Prodigy Going Nationwide With Its Pay-by-PC Service
A service enabling consumers to pay bills by home computer will be rolled out nationally this week by Prodigy Services Corp.
Prodigy, owned by Sears, Roebuck and Co. and International Business Machines Corp., is an information network that provides a variety of on-line services to one million consumers with personal computers.
The new service, called Bill-Pay USA, will be offered to all Prodigy customers regardless of where they bank. First reported in American Banker last month, BillPay USA is the newest nonbank entry into the growing business of electronic consumer payments.
The payments will be processed by Manufacturers Hanover Trust, which already does the processing for a number of Prodigy-based home banking programs.
The bank disburses payments to merchants, either electronically through the automated clearing house or by sending paper checks. Simultaneously, the bank withdraws money from customers' bank accounts.
Hanover has established a customer service department at its operations center in Hicksville, N.Y., to process applications to BillPay USA and handle customer inquiries.
Prodigy offered the service to a select group of customers in certain cities last month and says it has received several thousand applications.
Wells Fargo & Co., San Francisco, and NBD Bancorp, Detroit, use Hanover to process transactions, including bill payments, for Prodigy customers.
Some bankers who offer home banking through Prodigy say that at first they were concerned BillPay USA would compete with their services.

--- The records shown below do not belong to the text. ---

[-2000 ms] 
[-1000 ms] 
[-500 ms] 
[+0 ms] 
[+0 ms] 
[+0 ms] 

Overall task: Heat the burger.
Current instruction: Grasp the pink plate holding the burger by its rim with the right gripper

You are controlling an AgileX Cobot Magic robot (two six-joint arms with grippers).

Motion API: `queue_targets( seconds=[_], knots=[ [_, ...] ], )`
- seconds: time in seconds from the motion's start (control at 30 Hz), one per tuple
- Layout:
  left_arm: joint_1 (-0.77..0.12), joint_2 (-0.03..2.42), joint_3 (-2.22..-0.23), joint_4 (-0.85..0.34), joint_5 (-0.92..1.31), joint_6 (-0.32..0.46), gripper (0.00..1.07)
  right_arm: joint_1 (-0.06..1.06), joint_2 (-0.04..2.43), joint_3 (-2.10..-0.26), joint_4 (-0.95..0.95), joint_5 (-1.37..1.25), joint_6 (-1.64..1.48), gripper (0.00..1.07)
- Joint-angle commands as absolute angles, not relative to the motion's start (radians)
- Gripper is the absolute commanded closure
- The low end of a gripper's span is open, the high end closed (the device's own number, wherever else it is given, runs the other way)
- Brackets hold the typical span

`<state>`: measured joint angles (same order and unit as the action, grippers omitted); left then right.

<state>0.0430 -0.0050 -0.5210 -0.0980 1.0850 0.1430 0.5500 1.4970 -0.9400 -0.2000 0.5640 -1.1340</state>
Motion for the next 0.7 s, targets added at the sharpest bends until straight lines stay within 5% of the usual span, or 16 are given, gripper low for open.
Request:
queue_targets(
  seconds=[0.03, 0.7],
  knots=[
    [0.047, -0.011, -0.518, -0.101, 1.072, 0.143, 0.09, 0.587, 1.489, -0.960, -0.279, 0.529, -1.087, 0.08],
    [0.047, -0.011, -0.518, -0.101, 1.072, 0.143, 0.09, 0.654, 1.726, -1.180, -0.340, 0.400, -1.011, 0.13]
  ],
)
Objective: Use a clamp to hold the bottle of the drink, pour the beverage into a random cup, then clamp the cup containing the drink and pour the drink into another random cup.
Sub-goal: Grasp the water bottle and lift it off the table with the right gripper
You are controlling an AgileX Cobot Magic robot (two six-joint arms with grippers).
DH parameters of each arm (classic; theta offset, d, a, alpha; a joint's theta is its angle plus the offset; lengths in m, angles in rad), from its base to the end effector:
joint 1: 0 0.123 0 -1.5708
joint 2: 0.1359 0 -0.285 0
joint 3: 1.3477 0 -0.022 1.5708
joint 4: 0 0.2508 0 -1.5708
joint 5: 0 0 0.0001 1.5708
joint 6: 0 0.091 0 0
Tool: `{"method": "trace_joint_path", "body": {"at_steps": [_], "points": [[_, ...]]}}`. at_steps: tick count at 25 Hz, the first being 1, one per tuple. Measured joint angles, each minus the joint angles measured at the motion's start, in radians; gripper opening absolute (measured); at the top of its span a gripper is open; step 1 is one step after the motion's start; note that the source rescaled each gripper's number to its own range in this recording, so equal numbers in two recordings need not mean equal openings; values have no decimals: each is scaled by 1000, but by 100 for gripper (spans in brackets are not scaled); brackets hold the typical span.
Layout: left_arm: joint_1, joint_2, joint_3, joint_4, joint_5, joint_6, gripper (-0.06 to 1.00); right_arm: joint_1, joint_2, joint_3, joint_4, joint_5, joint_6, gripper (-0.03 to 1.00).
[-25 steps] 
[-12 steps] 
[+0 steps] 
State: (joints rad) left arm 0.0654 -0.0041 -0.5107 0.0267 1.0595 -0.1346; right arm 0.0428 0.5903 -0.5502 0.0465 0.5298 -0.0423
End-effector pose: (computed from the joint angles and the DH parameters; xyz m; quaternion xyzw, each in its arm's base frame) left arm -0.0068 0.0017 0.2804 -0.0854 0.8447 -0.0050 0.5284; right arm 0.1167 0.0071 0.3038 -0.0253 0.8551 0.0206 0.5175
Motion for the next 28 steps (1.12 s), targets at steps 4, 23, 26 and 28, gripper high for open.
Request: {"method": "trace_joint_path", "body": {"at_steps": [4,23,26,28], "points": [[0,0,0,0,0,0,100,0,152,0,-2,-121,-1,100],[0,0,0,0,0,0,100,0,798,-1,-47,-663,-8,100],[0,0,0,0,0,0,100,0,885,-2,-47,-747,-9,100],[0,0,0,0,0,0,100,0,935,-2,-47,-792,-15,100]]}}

But now they say the service could actually mean more customers, because it will promote home banking generally - and some banks' offerings are priced lower than Prodigy's. BillPay USA costs $9.95 a month plus the $12.95 monthly subscription for Prodigy.
"We offer NBD Express, which includes bill payments, transferring money between accounts, checking balances, etc., for $5 a month," said Charles Raphael, first vice president and head of retail delivery systems at NBD Bancorp.
"I can't imagine why anybody would sign up for it [BillPay] when ours is cheaper and has more features," Mr. Raphael said. He expressed the hope that BillPay will increase the bank's business.
Other nonbank firms such as Checkfree Corp., Columbus, Ohio, market software that customers use to pay bills from home on their computers.
And still other nonbanks, including American Express Co., American Telephone and Telegraph Co., and the regional telephone companies, are looking at offering consumers the ability to pay bills electronically from home, sources said.
Home banking by computer has not been very successful. One reason is that relatively few consumers own computers.